Reasons to dream: the J and the AI
What would have happened if the current pandemic had hit us in 2000, when we lacked the current technologies and communication infrastructures? Those that have allowed us to maintain social distance and that many economic sectors continue to operate.
Miguel Rios already had to intuit something, when in his famous song “Year 2000” he told us that of: “Year two thousand. The year two thousand arrives. And the millennium will bring. A happy world. A place of terror. There simply won't be. Life on the planet. Life in our land. "
It turns out that the first two decades of this century have brought crises, terrorist attacks and, to top it off, a global pandemic, with the consequent supply and demand crisis. If we are left with only this part, we have more than enough reasons to see the future without optimism. But, if we evaluate with equanimity the successes and failures of the last 20 years, if we look to the future with realism, we will see that we have been realizing for years that there were things that were not working, but that we were not taking the necessary steps to improve the world; or at least we weren't giving them decisively.
It is up to us to determine whether 2020 will be remembered as a turning point, a learning moment in a turbulent century, or as the prelude to something worse. It is in our hands to bring a happy world or a place of terror, whether or not there is life on the planet. We certainly need to repair the cracks in our "digital" societies and achieve a sustainable balance with nature.
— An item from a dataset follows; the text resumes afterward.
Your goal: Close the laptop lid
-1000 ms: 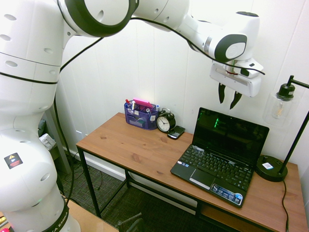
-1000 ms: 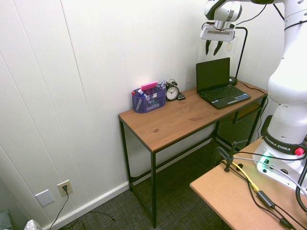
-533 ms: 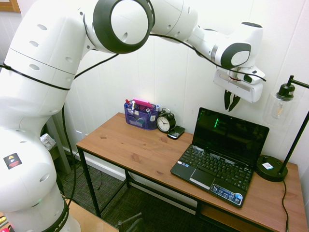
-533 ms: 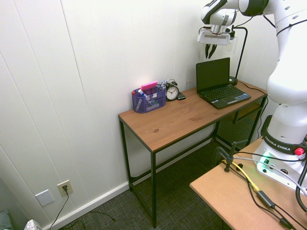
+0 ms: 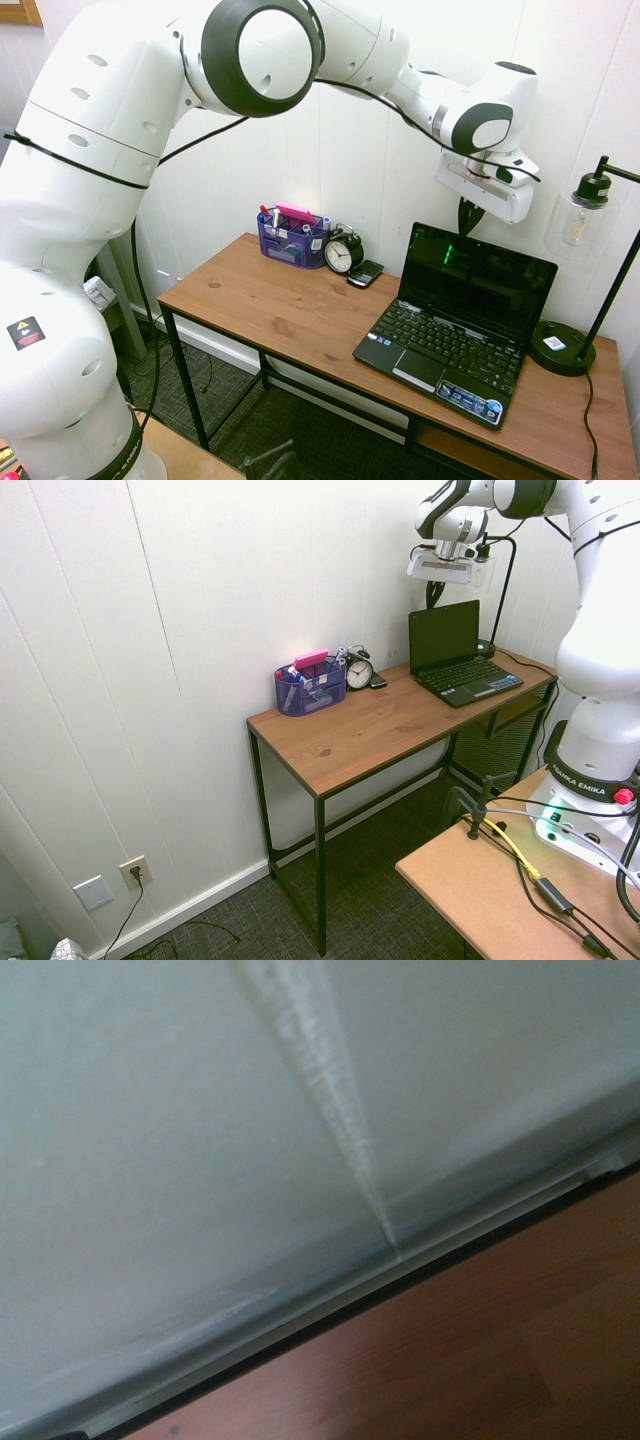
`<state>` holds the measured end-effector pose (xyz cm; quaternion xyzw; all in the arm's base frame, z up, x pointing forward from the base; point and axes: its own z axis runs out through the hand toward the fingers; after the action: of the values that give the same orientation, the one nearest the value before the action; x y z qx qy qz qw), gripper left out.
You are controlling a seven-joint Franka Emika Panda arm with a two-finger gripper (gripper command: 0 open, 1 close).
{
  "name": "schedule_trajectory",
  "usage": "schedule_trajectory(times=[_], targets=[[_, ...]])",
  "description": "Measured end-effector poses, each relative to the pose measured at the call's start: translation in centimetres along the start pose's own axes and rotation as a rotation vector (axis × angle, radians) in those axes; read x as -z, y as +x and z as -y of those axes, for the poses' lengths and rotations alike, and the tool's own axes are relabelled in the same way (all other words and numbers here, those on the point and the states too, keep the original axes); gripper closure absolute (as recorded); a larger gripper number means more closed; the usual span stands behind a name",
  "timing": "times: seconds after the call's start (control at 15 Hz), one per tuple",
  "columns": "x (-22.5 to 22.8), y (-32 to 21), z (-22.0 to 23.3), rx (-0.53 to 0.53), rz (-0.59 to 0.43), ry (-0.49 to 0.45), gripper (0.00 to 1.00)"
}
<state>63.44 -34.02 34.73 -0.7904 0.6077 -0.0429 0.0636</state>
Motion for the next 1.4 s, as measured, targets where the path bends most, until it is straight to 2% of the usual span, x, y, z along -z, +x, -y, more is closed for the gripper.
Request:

We know that digital transformation is not without its pernicious effects, including the rampant cyberattacks and large-scale disinformation campaigns. But we also know that there are no good or bad technologies. Technologies are neutral and we people are the ones who decide how we use them.
On more than one occasion I have said that innovation is not always visible, but its absence always is. And now I am optimistic that the economists Erik Brynjolfsson, Daniel Rock, and Chad Syverson have been talking to us for a few years about the "J-curve of productivity", in which a new technology such as artificial intelligence initially depresses apparent productivity, but with the Time triggers much stronger growth in economic potential.
Reading the Spanish National Artificial Intelligence Strategy, we see that among its interesting strategic axes there is one that seems especially relevant to define our future: Integrating AI into value chains to transform the economic fabric. Sometimes it seems like organizations have been working a lot with no return, but once those returns start to flow, they come faster than seemed imaginable.
If 2020 has done anything, it has been to spur innovation around the world and right now there are several areas in which it seems that we are following the pattern defined by the J-curve, and I am not just referring to artificial intelligence, we can include to electric vehicles and 5G among many other innovations.
If we sharpen our wits, we assume that things are always better with friends and that the offshoring revolution is over; if we promote co-creation and co-innovation… we conclude that we have earned the right to think and act differently. It is time to reinvent ourselves, to take advantage of this crisis to put the XXI century on track; Innovation does not start with technology, but it is certainly a powerful tool for increasing human ingenuity. If we combine ESG with some of the existing technologies we will achieve much better results for the world.